Semarang – Ribuan sopir truk dari berbagai daerah di Jawa Tengah memadati Kota Semarang dan sekitarnya, Senin pagi (23/6), dalam aksi unjuk rasa besar-besaran menolak kebijakan zero Over Dimension Over Load (ODOL) yang dinilai merugikan para pengemudi.
Sejak pukul 06.00 WIB, sejumlah ruas jalan strategis seperti Jalan Letjen Suprapto Semarang, Lingkar Ambarawa, Demak, Kudus, Pati, hingga jalur Kendal, Batang, dan Pekalongan dipenuhi truk-truk yang sengaja diparkir untuk mengikuti aksi damai.
Titik Pusat Aksi di Semarang
Di Kota Semarang, aksi dipusatkan di depan Kantor Dinas Perhubungan Provinsi Jawa Tengah, dengan lebih dari 1.500 sopir truk dan 1.000 unit kendaraan berkumpul. Mereka mulai bergerak dari titik kumpul awal di Jalan Siliwangi menuju Kantor Gubernur Jawa Tengah di Jalan Pahlawan sekitar pukul 09.00 WIB.
“Ini bentuk penolakan terhadap kebijakan zero ODOL yang memberatkan kami sebagai sopir. Kami datang dari berbagai daerah untuk bersatu menyuarakan nasib kami,” kata Suroso, koordinator aksi.
Para peserta membawa berbagai spanduk dan poster bertuliskan tuntutan, seperti:
“Tolak Zero ODOL!”
“Berikan Perlindungan Hukum untuk Sopir Truk!”
“Hapus Pungli di Jalanan!”
Aksi Meluas di Berbagai Daerah
Tak hanya di Semarang, aksi juga digelar serentak di berbagai wilayah Jawa Tengah:
Blora: 500 sopir dan 250 truk memulai aksi di Lapangan Kridosono pukul 10.00 WIB.

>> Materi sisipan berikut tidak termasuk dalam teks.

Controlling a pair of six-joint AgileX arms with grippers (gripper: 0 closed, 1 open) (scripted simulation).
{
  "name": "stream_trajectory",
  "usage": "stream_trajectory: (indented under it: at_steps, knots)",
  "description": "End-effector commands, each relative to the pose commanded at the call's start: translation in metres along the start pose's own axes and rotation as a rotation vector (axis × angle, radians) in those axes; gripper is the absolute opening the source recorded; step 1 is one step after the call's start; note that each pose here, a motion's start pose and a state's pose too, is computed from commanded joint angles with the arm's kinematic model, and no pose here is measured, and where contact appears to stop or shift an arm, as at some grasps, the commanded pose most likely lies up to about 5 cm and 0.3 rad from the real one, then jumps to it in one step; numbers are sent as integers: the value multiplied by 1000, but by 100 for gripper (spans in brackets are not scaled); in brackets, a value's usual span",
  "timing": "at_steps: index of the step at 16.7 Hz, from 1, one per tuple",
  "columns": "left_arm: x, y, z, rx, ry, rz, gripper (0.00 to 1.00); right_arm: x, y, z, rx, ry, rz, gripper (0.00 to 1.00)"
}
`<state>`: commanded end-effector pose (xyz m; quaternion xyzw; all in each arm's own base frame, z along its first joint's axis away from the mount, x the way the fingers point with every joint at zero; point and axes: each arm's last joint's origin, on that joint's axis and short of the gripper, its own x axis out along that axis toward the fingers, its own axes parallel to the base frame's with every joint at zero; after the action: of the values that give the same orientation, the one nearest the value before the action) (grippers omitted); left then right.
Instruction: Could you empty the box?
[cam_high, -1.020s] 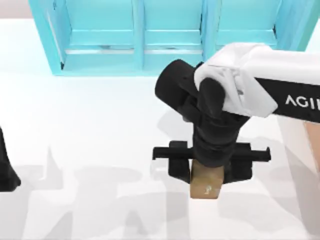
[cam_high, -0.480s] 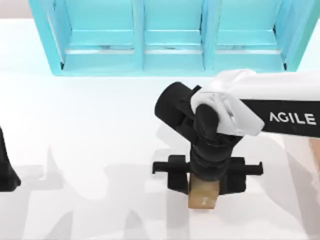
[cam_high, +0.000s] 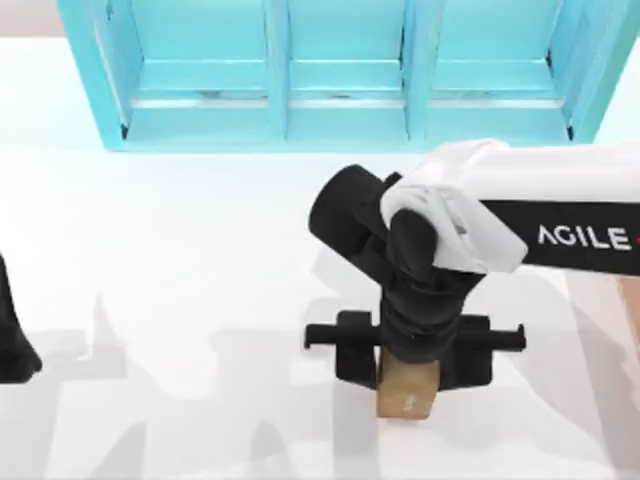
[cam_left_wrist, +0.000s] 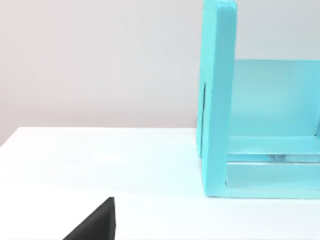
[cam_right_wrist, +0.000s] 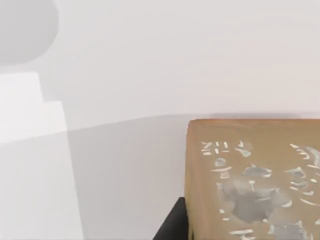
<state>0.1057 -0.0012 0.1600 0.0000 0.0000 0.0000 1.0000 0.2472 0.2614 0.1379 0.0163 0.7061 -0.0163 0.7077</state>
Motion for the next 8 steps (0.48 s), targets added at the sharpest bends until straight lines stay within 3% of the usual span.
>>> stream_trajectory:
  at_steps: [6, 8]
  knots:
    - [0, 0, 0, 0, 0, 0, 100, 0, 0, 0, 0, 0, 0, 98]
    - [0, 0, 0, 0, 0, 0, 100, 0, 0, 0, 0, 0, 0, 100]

Kendal: Dimulai pukul 08.00 WIB, diikuti 30 sopir dan 10 truk.
Kabupaten Semarang: Titik kumpul di Terminal Bawen dan Lingkar Ambarawa, diikuti 150 sopir dan 100 truk.
Magelang & Kota Magelang: 150 sopir dan 51 truk berangkat sejak pukul 01.00 WIB.
Demak: Sekitar 100 sopir dan 60 truk bergerak dari Terminal Baru pukul 06.00 WIB.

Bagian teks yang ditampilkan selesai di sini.